М.А. Булгаков с моноклем

Но важно другое. Как и Максудов в «Театральном романе», Булгаков сам, по собственному почину, начал переделывать «Белую гвардию» в пьесу, чего, можно сказать, настоятельно требовали его герои, умолкнувшие на полпути, в газете «Россия» и требовавшие предоставить им право на жизнь в искусстве. Такова была сила романа, его самодостаточность и искания тупика, в который был загнан Булгаков-прозаик.

Вернёмся ещё раз к «Театральному роману».

«Осенило! Осенило! В пьесе моей было тринадцать картин. Сидя у себя в комнатушке, я держал перед собою старенькие серебряные часы и вслух сам себе читал пьесу, очевидно, очень изумляя соседа за стенкой. По прочтении каждой картины, я отмечал на бумажке. Когда дочитал, вышло, что чтение занимает три часа. Тут я сообразил, что во время спектакля бывают антракты, во время которых публика уходит в буфет. Прибавив время на антракты, я понял, что пьесу мою в один вечер сыграть нельзя. Ночные мучения, связанные с этим вопросом, привлекли к тому, что я вычеркнул одну картину. Это сократило спектакль на двадцать минут, но положение спектакля не спасло. Я вспомнил, что, помимо антрактов, бывают и паузы. Так, например, стоит и, плача, поправляет в вазе букет. Говорить она ничего не говорит, а время-то уходит. Стало быть, бормотать текст у себя дома — одно, а произносить его со сцены — совершенно иное дело.

Надо было ещё что-то выбрасывать из пьесы, а что — неизвестно. Всё мне казалось важным, а, кроме того, стоило наметить что-нибудь к изгнанию, как всё с трудом построенное здание начинало сыпаться, и мне снилось, что падают картины и обваливаются балконы, и были эти сны вещие.
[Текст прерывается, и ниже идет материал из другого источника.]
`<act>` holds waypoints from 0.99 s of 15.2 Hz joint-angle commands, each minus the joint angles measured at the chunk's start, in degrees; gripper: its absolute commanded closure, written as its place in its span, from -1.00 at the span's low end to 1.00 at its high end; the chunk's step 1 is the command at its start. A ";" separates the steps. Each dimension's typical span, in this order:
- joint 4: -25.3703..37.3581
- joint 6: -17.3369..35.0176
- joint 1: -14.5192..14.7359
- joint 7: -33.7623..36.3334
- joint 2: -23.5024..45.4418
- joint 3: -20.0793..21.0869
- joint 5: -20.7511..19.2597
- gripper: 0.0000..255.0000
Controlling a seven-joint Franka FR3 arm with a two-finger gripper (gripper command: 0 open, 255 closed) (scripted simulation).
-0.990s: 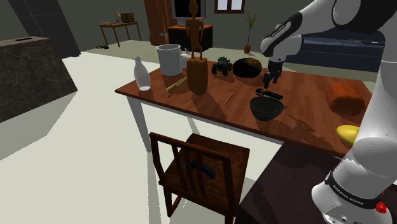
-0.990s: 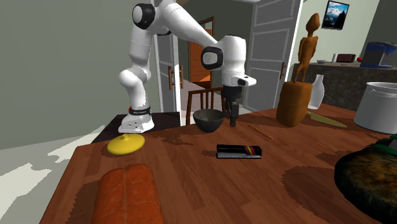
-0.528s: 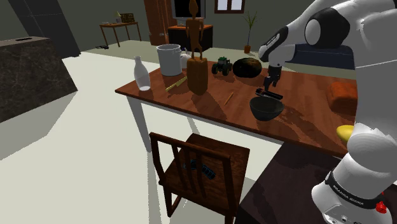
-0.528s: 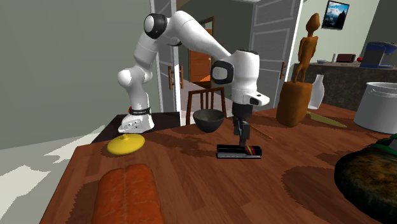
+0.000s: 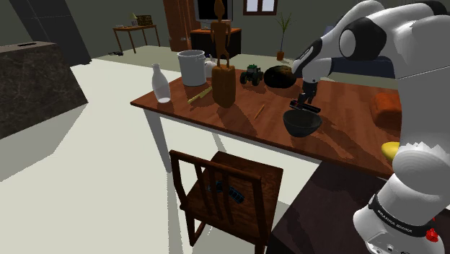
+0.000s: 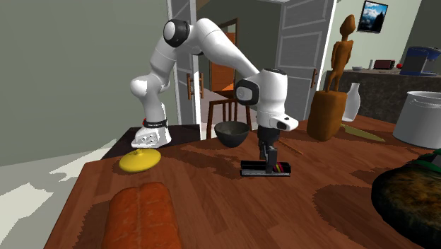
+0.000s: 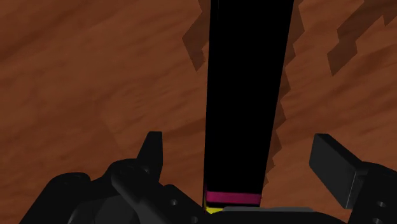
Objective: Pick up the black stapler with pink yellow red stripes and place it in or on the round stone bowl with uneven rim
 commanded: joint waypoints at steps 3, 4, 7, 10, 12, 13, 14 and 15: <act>-0.12 0.30 -0.07 -0.10 0.16 0.06 0.10 -1.00; -0.12 0.30 -0.07 -0.10 0.16 0.06 0.10 -1.00; -0.12 0.29 -0.07 -0.09 0.16 0.06 0.10 -1.00; -0.12 0.29 -0.07 -0.09 0.16 0.06 0.10 1.00; 0.01 0.25 -0.11 -0.11 0.23 0.08 0.12 1.00; 0.01 0.22 -0.11 -0.12 0.21 0.07 0.11 1.00; 0.06 0.20 -0.13 -0.12 0.24 0.07 0.11 1.00; 0.04 0.17 -0.12 -0.12 0.19 0.05 0.09 1.00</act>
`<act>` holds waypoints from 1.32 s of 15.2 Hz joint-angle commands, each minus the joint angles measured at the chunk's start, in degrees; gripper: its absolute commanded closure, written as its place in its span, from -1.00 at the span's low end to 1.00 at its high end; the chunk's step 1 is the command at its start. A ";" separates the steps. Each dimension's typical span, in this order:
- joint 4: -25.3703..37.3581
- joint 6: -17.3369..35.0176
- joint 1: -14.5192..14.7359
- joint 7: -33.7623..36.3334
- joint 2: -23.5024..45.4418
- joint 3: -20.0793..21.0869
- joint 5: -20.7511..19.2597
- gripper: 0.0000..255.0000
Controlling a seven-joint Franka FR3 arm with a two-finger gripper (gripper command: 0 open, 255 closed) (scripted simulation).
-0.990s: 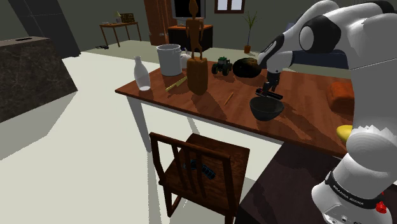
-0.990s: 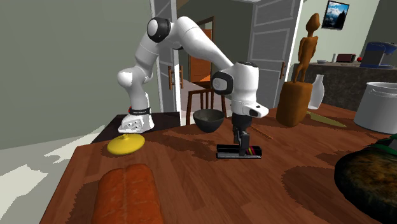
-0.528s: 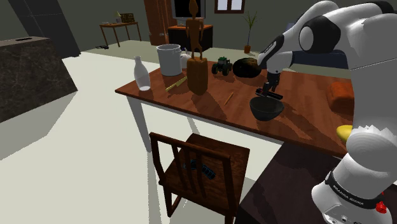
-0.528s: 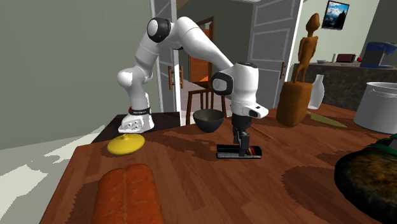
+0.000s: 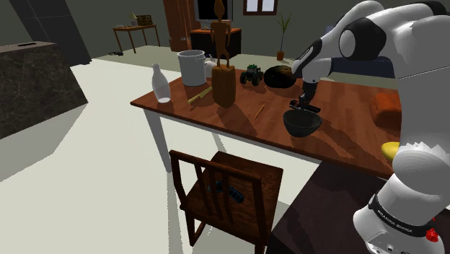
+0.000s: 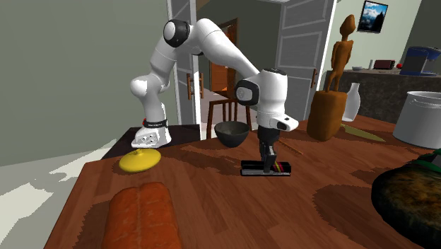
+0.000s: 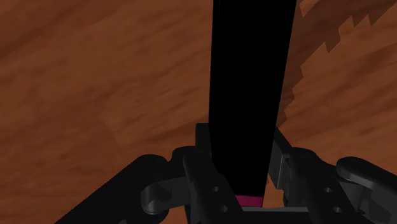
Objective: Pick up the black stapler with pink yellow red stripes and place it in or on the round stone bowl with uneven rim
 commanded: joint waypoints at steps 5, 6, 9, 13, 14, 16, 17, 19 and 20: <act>0.00 -1.40 0.37 0.39 -1.40 -0.55 -0.68 1.00; 0.10 -1.94 0.48 0.51 -1.86 -0.72 -0.90 1.00; 0.46 -3.57 0.80 0.87 -3.21 -1.20 -1.57 1.00; 1.12 -5.83 1.19 1.34 -4.90 -1.78 -2.43 1.00; 1.32 -6.40 1.27 1.45 -5.30 -1.92 -2.64 1.00; 1.77 -7.57 1.43 1.67 -6.08 -2.17 -3.05 1.00; 2.01 -8.16 1.51 1.78 -6.46 -2.30 -3.25 1.00; 2.53 -9.36 1.65 2.00 -7.19 -2.53 -3.64 1.00; 2.82 -9.96 1.71 2.10 -7.54 -2.65 -3.83 1.00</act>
Тогда я изгнал одно действующее лицо вон, отчего одна картина как-то скособочилась, потом совсем вылетела, и стало одиннадцать картин.

Дальше, как я ни ломал голову, как ни курил, ничего сократить не мог. У меня каждый день болел левый висок. Поняв, что дальше ничего не выйдет, решил дело предоставить его естественному течению».

Так и не так. В самом деле Булгаков попытался сохранить едва ли не всё содержание романа — там были и военврач Алексей Турбин, и Николка, и Мышлаевский, и полковник Малышев, и Най-Турс, и петлюровское доблестное воинство, и восторженная киевская толпа обывателей. И что же получилось?

Булгаков был уже в крепких объятиях Художественного театра. Уже в начале апреля молодой режиссёр МХАТа Борис Ильич Вершилов прислал ему записку на бланке Второй студии: «Глубокоуважаемый Михаил Афанасьевич! Крайне хотел бы с Вами познакомиться и поговорить о ряде дел, интересующих меня и могущих быть любопытными и Вам». А после состоявшегося свидания вновь напомнил о себе уже в мае: «Как обстоят дела с пьесой, с «Белой гвардией»? Я до сих пор нахожусь под обаянием Вашего романа. Жажду работать Ваши вещи. По моим расчётам, первый акт «нашей» пьесы уже закончен». Правда «работать Ваши вещи» Вершилову не довелось. Впрочем, почти всё лето Булгаков (в отличие от обезумевшего от непрестанного каторжного труда Максудова) провёл в Крыму, в Коктебеле, заключив официальный брак с Любовью Евгеньевной Белозерской.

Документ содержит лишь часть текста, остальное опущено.